◆ YOUR OBJECTIVE ◆
From the records below, copy out each line that has the word "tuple".

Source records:
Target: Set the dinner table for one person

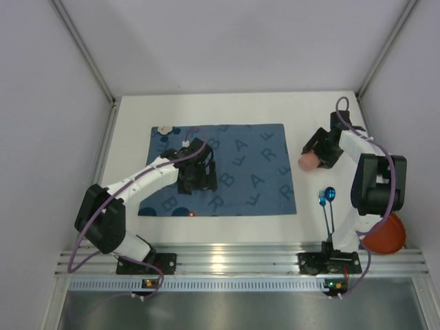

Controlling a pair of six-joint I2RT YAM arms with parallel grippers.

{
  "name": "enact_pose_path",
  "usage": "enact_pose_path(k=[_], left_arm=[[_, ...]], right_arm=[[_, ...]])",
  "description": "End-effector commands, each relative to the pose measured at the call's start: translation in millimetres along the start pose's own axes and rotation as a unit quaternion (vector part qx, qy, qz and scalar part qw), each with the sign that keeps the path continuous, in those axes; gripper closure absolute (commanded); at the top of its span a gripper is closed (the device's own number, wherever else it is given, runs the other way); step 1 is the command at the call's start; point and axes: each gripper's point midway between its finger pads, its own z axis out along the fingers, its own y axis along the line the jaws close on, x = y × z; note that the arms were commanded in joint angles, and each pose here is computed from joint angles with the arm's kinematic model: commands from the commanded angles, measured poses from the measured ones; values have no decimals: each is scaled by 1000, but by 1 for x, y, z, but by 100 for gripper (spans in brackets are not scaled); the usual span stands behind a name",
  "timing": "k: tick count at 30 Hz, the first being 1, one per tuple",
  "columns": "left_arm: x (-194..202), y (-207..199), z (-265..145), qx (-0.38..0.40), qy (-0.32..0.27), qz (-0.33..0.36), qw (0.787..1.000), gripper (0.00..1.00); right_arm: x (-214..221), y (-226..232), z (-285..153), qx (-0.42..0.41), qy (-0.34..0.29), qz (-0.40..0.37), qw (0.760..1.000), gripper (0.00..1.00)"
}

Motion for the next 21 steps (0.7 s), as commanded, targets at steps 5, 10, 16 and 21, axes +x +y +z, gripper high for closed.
enact_pose_path(k=[5, 10, 16, 21], left_arm=[[-22, -17, 10, 24, -42, -11, 999, 7], [-30, -28, 21, 31, -37, -10, 999, 7], [-41, -39, 24, 36, -36, -4, 999, 7], [-43, -40, 24, 33, -34, 3, 999, 7]], right_arm=[[66, 107, -50, -147, 49, -95, 983, 46], [147, 150, -58, -180, 102, -153, 966, 34], [182, 157, -51, -178, 133, -193, 956, 0], [180, 177, -64, -219, 138, -225, 939, 0]])
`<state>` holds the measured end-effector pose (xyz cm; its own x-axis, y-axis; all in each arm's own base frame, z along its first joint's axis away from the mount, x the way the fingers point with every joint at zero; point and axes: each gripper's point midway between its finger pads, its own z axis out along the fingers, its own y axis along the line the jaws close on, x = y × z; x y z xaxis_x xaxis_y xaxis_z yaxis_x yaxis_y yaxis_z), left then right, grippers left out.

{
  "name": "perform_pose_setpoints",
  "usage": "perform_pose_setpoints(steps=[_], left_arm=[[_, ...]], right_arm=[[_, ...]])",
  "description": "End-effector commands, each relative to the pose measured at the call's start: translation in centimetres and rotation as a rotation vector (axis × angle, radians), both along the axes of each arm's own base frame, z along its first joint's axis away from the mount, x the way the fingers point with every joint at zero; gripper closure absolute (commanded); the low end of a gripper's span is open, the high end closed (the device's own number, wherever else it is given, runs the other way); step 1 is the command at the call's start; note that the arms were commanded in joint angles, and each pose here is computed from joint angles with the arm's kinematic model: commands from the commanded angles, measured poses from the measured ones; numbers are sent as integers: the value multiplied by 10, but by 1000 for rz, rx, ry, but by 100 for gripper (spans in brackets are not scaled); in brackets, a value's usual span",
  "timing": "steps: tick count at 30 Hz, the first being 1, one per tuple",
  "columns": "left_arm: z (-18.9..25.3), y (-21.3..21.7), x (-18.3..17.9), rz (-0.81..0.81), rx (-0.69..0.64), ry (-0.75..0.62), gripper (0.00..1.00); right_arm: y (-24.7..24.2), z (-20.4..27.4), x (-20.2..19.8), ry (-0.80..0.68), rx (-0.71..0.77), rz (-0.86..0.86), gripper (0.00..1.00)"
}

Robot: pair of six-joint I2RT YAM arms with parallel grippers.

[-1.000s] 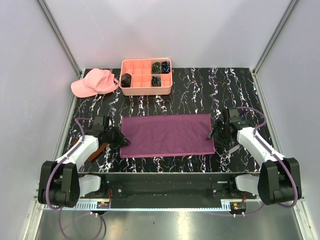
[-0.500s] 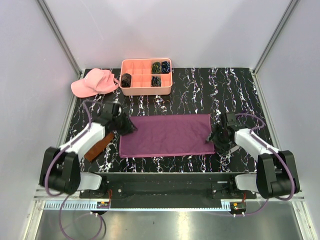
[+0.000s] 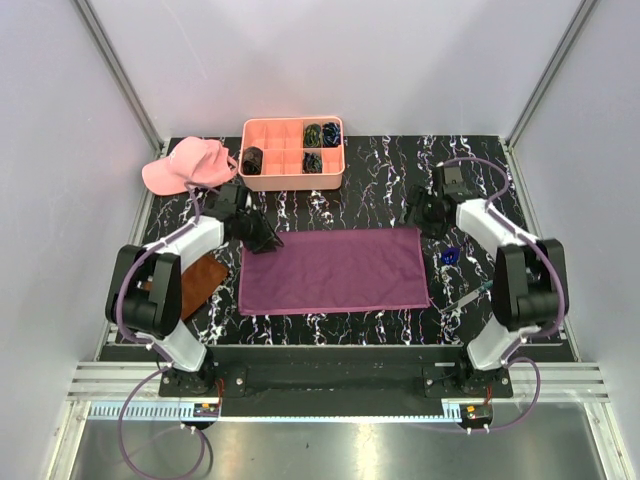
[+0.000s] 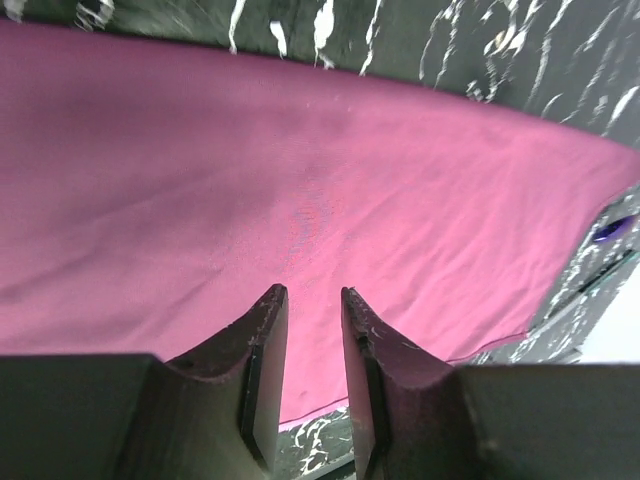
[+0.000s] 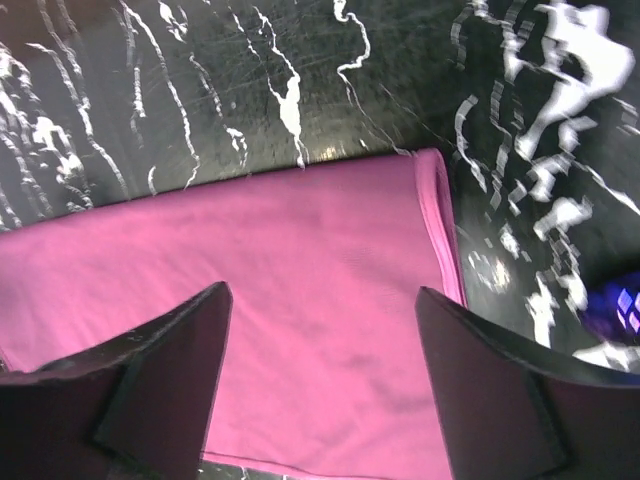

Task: Fold the napkin into a case and place the utensils inside
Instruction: Pick up the rectangle-folded napkin from the center of the board.

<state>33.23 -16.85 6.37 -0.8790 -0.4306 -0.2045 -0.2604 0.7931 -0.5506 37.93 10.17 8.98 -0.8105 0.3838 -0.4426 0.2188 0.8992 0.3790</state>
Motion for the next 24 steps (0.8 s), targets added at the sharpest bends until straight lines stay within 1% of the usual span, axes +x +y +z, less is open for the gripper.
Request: perform_pose_setpoints(steps=[1,2,3,5,6,9,11,13,15,20,22,24], left_arm=[[34,20,19,11,-29,-105,69],[36,25,23,13,-26,-106,71],[36,31,26,27,-39,-99,72],[36,40,34,44,-37,-101,73],[35,44,38,53,-16,-108,73],[30,51,49,63,10,-96,75],[25,54,55,72,9,-76,78],[23,54,59,72,13,-72,78],[16,62,57,82,54,-49,78],[0,74,51,99,71,1,78],[-6,83,49,120,94,18,78],[-7,88,49,131,83,31,78]], right_arm=[[15,-2,20,-15,23,115,23],[15,-7,24,-5,18,116,29],[13,-9,26,-4,6,112,37],[8,-16,29,-2,-20,103,39],[8,-18,30,0,-27,104,46],[7,-25,35,5,-39,115,59],[7,-27,38,8,-41,117,62],[8,-27,39,7,-37,116,68],[10,-27,41,2,-26,114,68],[11,-37,43,21,-27,119,68],[5,-42,40,32,-51,111,68],[-5,-50,38,41,-107,97,68]])
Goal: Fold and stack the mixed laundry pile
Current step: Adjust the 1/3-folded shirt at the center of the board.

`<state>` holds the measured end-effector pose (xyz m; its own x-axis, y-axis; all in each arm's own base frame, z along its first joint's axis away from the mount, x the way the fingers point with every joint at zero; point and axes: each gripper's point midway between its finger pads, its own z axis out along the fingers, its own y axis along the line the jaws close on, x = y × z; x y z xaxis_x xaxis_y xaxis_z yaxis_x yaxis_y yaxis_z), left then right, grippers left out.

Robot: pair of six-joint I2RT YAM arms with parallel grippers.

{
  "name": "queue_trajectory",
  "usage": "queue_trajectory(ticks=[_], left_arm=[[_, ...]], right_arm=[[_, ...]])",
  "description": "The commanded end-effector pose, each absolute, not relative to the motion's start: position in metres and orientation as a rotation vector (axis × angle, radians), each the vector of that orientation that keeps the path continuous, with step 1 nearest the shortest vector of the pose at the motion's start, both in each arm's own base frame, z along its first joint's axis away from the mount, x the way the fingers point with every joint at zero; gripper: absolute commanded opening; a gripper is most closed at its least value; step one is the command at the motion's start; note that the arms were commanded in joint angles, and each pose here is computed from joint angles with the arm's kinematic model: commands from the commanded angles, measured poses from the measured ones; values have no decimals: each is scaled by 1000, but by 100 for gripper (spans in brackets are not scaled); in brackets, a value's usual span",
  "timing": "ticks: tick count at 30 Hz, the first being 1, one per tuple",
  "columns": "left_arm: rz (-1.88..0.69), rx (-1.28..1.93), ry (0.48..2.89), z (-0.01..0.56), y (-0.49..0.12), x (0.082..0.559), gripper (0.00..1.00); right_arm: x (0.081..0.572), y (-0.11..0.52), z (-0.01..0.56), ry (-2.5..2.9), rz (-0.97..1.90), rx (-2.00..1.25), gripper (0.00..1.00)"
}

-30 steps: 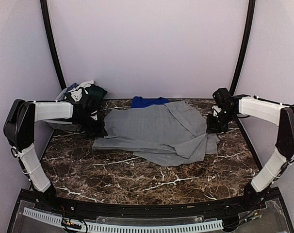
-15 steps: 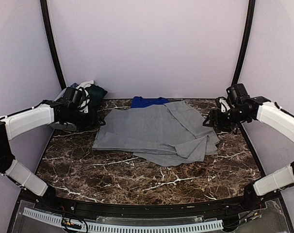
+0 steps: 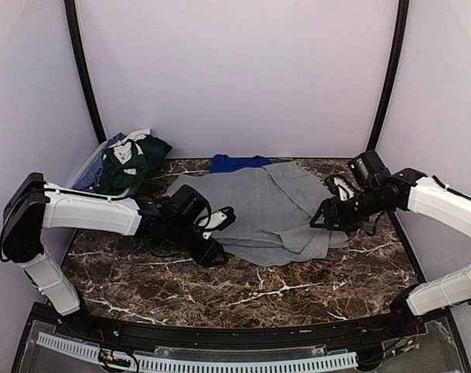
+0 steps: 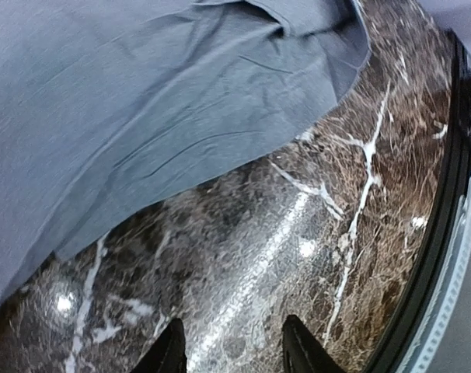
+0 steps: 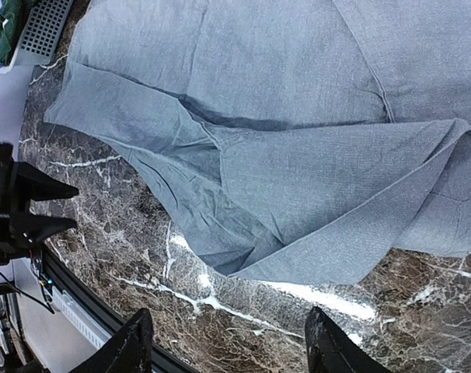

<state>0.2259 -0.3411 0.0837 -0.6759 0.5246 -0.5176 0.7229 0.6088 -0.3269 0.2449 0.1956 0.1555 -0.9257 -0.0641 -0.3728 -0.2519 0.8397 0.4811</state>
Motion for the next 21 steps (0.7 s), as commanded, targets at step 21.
queue_trajectory(ticks=[21], left_arm=[[-512,1663,2097,24,-420,260,54]], right_arm=[[272,168,174,2580,794,-119,65]])
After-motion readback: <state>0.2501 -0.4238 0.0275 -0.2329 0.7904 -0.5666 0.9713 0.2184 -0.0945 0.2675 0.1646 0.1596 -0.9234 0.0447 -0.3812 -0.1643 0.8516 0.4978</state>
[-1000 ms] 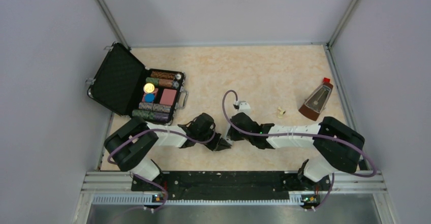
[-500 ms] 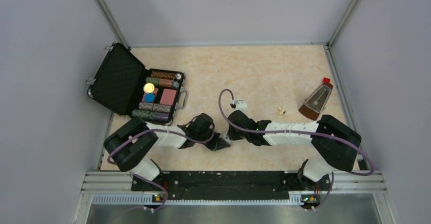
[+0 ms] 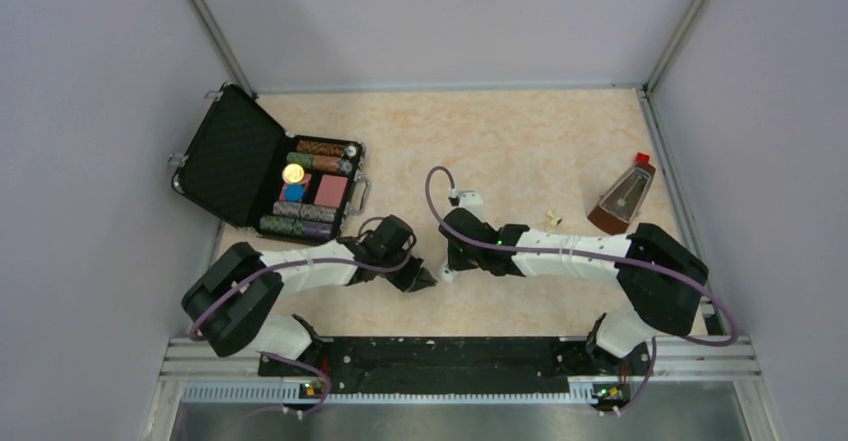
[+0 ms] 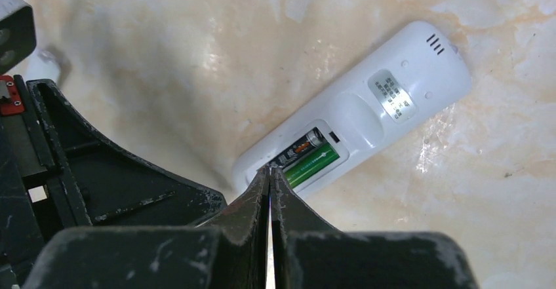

◆ REPLY ◆
  "timing": "k: tick count at 30 Hz, the first being 1, one per tuple",
  "timing": "steps: tick count at 30 Hz, the first being 1, one per tuple",
  "timing": "ticks: tick count at 30 Hz, the first being 1, one per tuple",

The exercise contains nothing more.